Spotify

Predicting the success of your playlist and providing personalized recommendations

View project on GitHub

Contents

Steps of recommendation:

  • Get the user specified genre: E.g. pop
  • Get the user specified number of tracks: E.g. N
  • Get all tracks of this genre from the tracks database
  • Sort the filtered tracks based on popularity
  • Combinatorially generate (N+2 choose N) different playlists as the recommendation candidates
  • Use our fitted regression model to predict the num_followers of each recommendation candidate
    • We used the Meta Linear Regression model with main predictors and interaction terms for recommendation here. This model has top test $R^2$ score among all our models.
  • Return the playlist that has the highest predicted value of num_followers as the final recommendation

Strategy of validating the recommendation:

  • Find the most similar playlist with the same genre as the user specified one from the playlists database
    • Definition of Similairy:   set(recommended_playlist_tracks) $ \quad \cap \quad $ set(existing_playlist_tracks)  
  • See the actual ranking of the most similar playlist within the user specified genre
    • High rank within genre indicates a good recommendation
    • Low rank within genre indicates a poor recommendation

Summary of findings: We found the performance of our recommender system varies significantly (i.e. the within genre ranking of the most similar playlist is fairly unstable) as shown in the 3 examples above. This variance could be due to 1) the model predicting the number of followers does not have sufficient predictive power or 2) our metric of similarity is not sufficient to actually find a very similar playlist in the existing pool of playlists. We suspect both reasons contributed to the variance in performance we observed.

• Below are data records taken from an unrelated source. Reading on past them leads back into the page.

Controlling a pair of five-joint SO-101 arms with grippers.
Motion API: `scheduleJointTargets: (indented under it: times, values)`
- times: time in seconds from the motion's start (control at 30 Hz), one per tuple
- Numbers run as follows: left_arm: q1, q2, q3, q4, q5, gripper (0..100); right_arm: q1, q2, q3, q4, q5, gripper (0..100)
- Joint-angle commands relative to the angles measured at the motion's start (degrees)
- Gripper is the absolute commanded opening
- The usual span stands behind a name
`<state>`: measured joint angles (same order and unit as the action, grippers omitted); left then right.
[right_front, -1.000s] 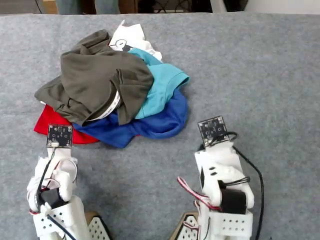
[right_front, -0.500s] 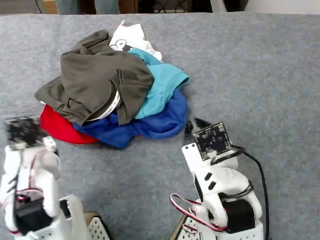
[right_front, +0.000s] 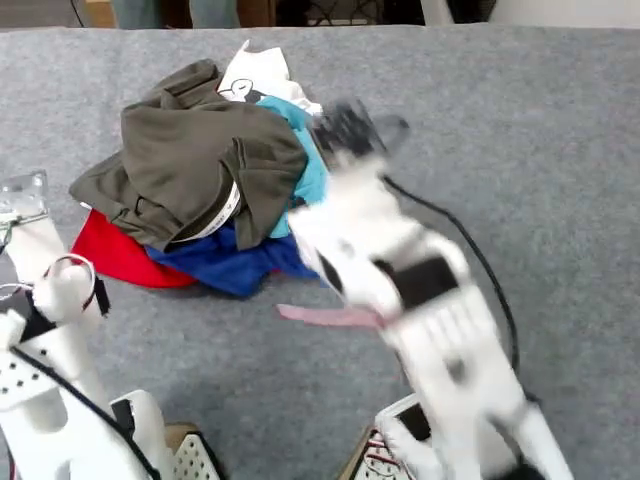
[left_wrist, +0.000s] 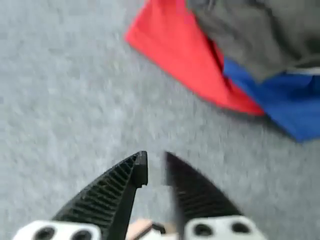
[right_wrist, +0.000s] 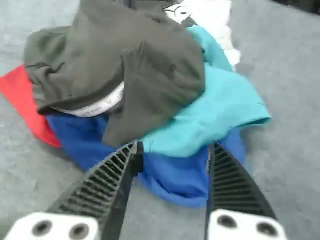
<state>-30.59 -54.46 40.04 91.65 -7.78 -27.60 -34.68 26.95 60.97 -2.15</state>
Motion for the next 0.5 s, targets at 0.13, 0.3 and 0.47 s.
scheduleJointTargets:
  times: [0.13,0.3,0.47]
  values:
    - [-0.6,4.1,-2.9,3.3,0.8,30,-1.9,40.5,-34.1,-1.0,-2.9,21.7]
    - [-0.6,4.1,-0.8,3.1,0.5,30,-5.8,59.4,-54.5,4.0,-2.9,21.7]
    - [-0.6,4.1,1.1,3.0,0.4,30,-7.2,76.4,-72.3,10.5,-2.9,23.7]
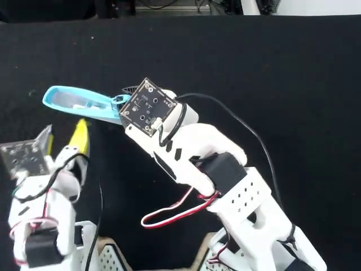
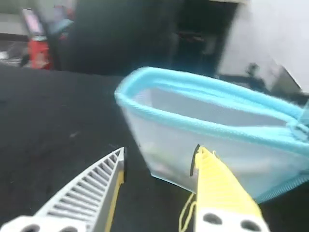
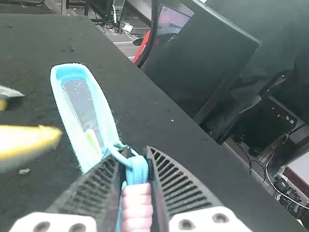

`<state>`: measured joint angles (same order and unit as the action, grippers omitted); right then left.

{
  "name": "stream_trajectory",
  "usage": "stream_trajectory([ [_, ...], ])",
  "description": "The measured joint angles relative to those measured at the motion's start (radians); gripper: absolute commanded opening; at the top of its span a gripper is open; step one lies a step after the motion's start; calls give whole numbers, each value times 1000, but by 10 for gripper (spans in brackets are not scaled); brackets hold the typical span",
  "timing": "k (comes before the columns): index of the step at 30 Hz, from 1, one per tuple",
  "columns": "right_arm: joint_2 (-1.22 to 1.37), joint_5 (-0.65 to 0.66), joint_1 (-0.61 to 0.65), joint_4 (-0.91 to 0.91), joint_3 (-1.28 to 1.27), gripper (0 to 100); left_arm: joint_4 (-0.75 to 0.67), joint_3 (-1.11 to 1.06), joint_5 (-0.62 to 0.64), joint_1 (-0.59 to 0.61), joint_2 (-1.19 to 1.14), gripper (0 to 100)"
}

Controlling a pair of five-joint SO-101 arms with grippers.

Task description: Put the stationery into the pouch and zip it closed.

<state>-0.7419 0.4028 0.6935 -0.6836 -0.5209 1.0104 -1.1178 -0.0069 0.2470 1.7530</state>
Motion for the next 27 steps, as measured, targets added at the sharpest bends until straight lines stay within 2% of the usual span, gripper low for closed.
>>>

Define helper functions to access the database

"""
Function to get track features and return a playlist dictionary with track features
""" 
def extract_track_features(tracks, playlists):
    processed_playlists = copy.deepcopy(playlists)
    
    missing_counts = 0
    # Loop over each playlist
    for index, playlist in enumerate(processed_playlists):
        track_feature_keys = ['acousticness', 'album_id', 'album_name', 'album_popularity','artists_genres', 
                              'artists_ids', 'artists_names', 'artists_num_followers', 'artists_popularities',
                              'avg_artist_num_followers', 'avg_artist_popularity', 'danceability', 'duration_ms',
                              'energy', 'explicit', 'instrumentalness', 'isrc', 'key', 'liveness', 
                              'loudness', 'mode', 'genre', 'name', 'num_available_markets',
                              'popularity', 'speechiness', 'std_artist_num_followers', 'std_artist_popularity',
                              'tempo', 'time_signature', 'valence']
        
        # new entries of audio features for each playlist as a list to append each track's audio feature
        for track_feature_key in track_feature_keys:
            playlist['track_' + track_feature_key] = []
        
        # append each tracks' audio features into the entries of the playlist
        selected_tracks = tracks[tracks['trackID'].isin(playlist['track_ids'])]
        for j, track in selected_tracks.iterrows():
            # append each track's audio feature into the playlist dictionary
            for track_feature_key in track_feature_keys:
                if track_feature_key in list(selected_tracks.columns):
                    playlist['track_' + track_feature_key].append(track[track_feature_key])
        processed_playlists[index] = playlist
    print('tracks that are missing : {}'.format(missing_counts))
    return processed_playlists

"""
Function to build playlist dataframe from playlists dictionary with track features
"""
def build_playlist_dataframe(playlists_dictionary_list):
    
    # features to take the avg and std
    features_avg = ['track_acousticness', 'track_avg_artist_num_followers', 'track_album_popularity',
                    'track_avg_artist_popularity', 'track_danceability', 'track_duration_ms', 
                    'track_energy', 'track_explicit', 'track_instrumentalness','track_liveness', 
                    'track_loudness', 'track_mode', 'track_num_available_markets',
                    'track_std_artist_num_followers', 'track_std_artist_popularity',
                    'track_popularity', 'track_speechiness', 'track_tempo', 'track_valence'
                   ]          
                      
    # features to take the mode, # of uniques
    features_mode = ['track_key','track_time_signature', 'track_genre']

    # features as is
    features = ['collaborative', 'num_followers', 'num_tracks']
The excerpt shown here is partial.